= Aim of the exercise =
Set down exactly, from the records below, the line with "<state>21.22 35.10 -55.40" through the line with "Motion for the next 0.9", and nothing else.

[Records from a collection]
- - - -

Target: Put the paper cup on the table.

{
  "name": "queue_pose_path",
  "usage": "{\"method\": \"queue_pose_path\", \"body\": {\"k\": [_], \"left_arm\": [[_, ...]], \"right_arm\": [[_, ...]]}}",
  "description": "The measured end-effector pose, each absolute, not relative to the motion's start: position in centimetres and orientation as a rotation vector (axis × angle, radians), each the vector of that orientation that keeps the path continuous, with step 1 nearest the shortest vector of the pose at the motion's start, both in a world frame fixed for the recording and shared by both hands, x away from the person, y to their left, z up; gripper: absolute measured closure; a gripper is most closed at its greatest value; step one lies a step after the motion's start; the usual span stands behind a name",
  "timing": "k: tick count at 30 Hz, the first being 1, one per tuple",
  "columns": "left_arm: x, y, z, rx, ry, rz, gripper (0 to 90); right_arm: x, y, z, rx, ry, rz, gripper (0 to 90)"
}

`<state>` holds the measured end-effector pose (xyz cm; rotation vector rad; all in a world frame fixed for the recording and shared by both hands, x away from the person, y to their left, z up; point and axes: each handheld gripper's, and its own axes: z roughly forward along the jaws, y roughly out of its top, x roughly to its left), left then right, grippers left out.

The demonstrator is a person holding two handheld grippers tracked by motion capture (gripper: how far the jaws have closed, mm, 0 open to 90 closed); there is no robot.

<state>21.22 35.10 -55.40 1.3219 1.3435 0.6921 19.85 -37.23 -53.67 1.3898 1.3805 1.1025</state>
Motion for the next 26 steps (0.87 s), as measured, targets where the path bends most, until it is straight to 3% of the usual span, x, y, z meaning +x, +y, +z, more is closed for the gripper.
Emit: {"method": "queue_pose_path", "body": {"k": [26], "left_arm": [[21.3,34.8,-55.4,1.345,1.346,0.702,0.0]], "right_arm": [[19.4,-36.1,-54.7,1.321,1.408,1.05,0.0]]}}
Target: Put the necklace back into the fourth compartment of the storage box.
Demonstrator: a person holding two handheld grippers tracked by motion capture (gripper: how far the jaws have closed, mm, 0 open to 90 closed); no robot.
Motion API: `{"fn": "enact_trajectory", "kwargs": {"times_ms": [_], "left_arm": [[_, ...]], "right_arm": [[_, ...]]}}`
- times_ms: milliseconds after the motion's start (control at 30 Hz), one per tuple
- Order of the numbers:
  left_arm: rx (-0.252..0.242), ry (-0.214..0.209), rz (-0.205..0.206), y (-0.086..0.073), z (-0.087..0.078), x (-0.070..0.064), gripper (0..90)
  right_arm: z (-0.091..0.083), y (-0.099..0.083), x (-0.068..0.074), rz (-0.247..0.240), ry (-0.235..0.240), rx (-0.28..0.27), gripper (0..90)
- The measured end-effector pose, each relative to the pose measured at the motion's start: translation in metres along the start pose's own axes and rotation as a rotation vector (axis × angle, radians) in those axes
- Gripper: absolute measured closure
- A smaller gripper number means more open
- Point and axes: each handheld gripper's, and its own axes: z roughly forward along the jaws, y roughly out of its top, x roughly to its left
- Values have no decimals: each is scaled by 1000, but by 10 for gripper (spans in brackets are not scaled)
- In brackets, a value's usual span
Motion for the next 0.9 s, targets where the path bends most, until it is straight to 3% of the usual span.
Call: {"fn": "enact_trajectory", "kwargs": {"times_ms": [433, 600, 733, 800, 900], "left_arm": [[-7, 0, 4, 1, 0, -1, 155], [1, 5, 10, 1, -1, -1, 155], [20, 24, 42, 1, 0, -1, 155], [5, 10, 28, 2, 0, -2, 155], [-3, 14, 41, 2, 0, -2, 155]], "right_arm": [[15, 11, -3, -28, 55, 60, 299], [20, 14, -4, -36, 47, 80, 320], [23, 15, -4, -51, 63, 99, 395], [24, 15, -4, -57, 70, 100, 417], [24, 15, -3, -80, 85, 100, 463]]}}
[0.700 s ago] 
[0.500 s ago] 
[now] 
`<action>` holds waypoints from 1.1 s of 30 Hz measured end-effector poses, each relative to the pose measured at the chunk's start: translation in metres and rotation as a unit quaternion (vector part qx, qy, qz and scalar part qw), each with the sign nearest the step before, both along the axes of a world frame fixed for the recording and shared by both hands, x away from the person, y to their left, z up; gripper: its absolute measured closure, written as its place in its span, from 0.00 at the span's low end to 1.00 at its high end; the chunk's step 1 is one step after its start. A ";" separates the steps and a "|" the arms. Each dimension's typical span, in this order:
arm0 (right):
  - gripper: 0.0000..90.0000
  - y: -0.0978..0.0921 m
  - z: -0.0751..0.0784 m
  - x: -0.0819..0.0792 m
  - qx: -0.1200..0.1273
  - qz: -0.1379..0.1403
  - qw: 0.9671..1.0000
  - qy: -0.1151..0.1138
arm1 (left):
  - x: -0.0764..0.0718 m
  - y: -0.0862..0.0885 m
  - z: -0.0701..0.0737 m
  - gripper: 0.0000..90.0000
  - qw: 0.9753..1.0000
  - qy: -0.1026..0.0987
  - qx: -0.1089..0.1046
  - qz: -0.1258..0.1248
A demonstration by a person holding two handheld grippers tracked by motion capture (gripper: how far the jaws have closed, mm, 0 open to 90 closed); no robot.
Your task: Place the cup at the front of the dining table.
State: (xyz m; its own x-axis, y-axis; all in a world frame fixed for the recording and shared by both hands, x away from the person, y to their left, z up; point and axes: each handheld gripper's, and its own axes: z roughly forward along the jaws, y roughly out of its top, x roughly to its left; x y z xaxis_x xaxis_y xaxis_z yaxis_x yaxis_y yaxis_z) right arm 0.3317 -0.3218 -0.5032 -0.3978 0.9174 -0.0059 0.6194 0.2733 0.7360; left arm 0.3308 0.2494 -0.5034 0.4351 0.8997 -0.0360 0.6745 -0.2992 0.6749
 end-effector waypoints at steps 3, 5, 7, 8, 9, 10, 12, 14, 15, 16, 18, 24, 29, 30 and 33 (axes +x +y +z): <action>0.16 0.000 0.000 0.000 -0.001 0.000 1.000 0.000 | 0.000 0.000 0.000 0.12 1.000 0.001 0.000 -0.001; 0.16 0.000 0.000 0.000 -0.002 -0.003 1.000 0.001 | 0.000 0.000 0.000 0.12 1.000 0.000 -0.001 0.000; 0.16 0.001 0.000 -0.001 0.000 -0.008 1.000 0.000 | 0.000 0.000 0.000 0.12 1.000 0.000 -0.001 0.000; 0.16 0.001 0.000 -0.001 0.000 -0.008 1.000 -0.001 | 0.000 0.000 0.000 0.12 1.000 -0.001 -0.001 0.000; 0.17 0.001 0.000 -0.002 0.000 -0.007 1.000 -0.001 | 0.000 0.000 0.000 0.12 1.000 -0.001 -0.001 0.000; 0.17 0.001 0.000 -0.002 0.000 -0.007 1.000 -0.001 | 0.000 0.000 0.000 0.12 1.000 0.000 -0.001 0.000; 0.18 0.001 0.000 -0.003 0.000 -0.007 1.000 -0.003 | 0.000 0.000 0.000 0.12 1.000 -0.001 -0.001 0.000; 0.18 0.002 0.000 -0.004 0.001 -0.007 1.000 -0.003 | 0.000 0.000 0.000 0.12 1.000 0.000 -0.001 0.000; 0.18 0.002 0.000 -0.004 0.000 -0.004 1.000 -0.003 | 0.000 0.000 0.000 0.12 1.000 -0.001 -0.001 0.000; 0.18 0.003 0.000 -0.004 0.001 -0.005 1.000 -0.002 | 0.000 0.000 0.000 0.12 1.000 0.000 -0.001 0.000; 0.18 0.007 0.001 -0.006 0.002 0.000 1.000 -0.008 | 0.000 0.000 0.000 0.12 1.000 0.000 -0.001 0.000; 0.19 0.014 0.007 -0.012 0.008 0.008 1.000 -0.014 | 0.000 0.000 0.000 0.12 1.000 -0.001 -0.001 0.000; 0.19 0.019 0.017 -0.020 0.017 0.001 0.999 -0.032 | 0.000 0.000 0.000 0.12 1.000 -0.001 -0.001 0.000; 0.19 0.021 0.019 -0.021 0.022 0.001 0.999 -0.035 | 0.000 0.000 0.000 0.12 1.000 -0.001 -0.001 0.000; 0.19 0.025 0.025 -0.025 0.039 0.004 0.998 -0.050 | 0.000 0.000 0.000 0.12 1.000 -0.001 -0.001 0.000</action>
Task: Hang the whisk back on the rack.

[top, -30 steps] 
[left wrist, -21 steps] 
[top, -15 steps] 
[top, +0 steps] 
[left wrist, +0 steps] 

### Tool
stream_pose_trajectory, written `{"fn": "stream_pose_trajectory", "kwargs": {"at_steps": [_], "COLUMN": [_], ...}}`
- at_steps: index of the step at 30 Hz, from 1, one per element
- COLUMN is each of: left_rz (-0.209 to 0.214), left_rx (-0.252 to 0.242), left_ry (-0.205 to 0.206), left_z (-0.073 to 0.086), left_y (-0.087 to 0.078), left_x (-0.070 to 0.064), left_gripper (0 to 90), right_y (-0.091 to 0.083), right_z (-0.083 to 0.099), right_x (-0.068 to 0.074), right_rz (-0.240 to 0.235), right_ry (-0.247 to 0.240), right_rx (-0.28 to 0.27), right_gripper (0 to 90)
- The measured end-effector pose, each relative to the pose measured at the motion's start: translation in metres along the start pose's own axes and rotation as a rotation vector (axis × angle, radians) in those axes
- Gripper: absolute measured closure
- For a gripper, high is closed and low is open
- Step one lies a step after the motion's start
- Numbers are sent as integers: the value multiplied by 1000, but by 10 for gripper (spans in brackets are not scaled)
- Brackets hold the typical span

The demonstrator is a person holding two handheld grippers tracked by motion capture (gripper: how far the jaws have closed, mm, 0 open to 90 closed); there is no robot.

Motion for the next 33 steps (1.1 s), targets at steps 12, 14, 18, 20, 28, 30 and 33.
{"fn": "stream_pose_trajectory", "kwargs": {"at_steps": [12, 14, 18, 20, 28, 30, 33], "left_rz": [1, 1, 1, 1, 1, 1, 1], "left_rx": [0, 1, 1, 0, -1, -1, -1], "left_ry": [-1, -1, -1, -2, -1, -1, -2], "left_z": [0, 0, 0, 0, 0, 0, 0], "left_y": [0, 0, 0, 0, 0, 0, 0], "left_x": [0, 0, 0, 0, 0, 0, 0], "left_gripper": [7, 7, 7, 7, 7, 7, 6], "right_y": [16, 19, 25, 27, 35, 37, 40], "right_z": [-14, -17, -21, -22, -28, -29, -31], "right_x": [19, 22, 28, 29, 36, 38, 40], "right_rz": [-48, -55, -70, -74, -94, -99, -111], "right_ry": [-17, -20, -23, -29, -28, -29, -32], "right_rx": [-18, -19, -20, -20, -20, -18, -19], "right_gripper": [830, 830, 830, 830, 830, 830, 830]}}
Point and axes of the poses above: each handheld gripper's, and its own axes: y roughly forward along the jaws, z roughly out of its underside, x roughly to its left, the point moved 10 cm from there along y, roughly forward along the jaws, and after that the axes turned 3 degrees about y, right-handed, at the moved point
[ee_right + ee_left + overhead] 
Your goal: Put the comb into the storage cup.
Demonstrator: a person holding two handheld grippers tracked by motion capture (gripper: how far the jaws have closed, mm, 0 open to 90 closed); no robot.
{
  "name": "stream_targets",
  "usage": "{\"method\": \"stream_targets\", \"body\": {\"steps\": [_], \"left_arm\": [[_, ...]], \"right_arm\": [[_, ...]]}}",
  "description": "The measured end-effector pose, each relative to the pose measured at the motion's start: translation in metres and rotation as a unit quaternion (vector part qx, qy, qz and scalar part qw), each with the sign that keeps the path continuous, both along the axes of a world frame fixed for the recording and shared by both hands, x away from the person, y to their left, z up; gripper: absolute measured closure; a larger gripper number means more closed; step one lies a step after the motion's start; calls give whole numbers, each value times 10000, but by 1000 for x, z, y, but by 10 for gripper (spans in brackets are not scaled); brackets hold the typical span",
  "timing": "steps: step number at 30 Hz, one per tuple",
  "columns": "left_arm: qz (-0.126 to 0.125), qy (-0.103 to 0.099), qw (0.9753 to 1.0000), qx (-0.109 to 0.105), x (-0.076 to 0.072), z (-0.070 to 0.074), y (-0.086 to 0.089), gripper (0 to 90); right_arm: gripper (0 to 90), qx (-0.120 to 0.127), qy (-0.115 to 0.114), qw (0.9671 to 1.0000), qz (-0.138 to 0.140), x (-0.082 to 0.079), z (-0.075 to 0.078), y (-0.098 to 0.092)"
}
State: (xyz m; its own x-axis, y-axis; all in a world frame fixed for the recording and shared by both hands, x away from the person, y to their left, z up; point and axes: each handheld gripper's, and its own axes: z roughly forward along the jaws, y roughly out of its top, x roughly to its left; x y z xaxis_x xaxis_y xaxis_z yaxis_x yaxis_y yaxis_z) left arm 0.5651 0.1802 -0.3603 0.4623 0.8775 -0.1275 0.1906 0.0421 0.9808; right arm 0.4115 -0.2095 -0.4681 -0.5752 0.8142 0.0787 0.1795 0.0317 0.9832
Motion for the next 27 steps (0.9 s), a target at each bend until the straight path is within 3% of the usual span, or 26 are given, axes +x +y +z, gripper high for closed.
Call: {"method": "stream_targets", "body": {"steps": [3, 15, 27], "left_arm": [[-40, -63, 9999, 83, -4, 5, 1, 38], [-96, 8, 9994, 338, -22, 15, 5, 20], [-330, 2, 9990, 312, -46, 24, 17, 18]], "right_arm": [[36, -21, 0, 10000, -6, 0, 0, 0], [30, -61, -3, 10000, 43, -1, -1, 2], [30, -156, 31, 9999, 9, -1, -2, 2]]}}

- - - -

= Result of the exercise =
<state>21.22 35.10 -55.40 1.3219 1.3435 0.6921 19.85 -37.23 -53.67 1.3898 1.3805 1.1025</state>
Motion for the next 26 steps (0.87 s), as measured, targets where the path bends most, until it is straight to 3% of the usual span, x, y, z meaning +x, +y, +z, more is closed for the gripper.
Emit: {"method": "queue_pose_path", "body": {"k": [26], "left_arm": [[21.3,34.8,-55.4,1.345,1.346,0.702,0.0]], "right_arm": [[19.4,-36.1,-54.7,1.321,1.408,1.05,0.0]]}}
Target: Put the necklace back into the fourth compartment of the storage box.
Demonstrator: a person holding two handheld grippers tracked by motion capture (gripper: how far the jaws have closed, mm, 0 open to 90 closed); no robot.
Motion API: `{"fn": "enact_trajectory", "kwargs": {"times_ms": [_], "left_arm": [[_, ...]], "right_arm": [[_, ...]]}}`
- times_ms: milliseconds after the motion's start (control at 30 Hz), one per tuple
- Order of the numbers:
  left_arm: rx (-0.252..0.242), ry (-0.214..0.209), rz (-0.205..0.206), y (-0.086..0.073), z (-0.087..0.078), x (-0.070..0.064), gripper (0..90)
  right_arm: z (-0.091..0.083), y (-0.099..0.083), x (-0.068..0.074), rz (-0.247..0.240), ry (-0.235..0.240), rx (-0.28..0.27), gripper (0..90)
- The measured end-effector pose, each relative to the pose measured at the motion's start: translation in metres along the start pose's own axes and rotation as a rotation vector (axis × angle, radians) in those axes
- Gripper: absolute measured closure
- A smaller gripper number means more open
- Point and axes: each handheld gripper's, and its own axes: z roughly forward along the jaws, y roughly out of its top, x roughly to its left
- Values have no decimals: each is scaled by 1000, but by 10 for gripper (spans in brackets are not scaled)
- In brackets, a value's usual span
Motion for the next 0.9 s, targets where the path bends most, until it is straight to 3% of the usual span.

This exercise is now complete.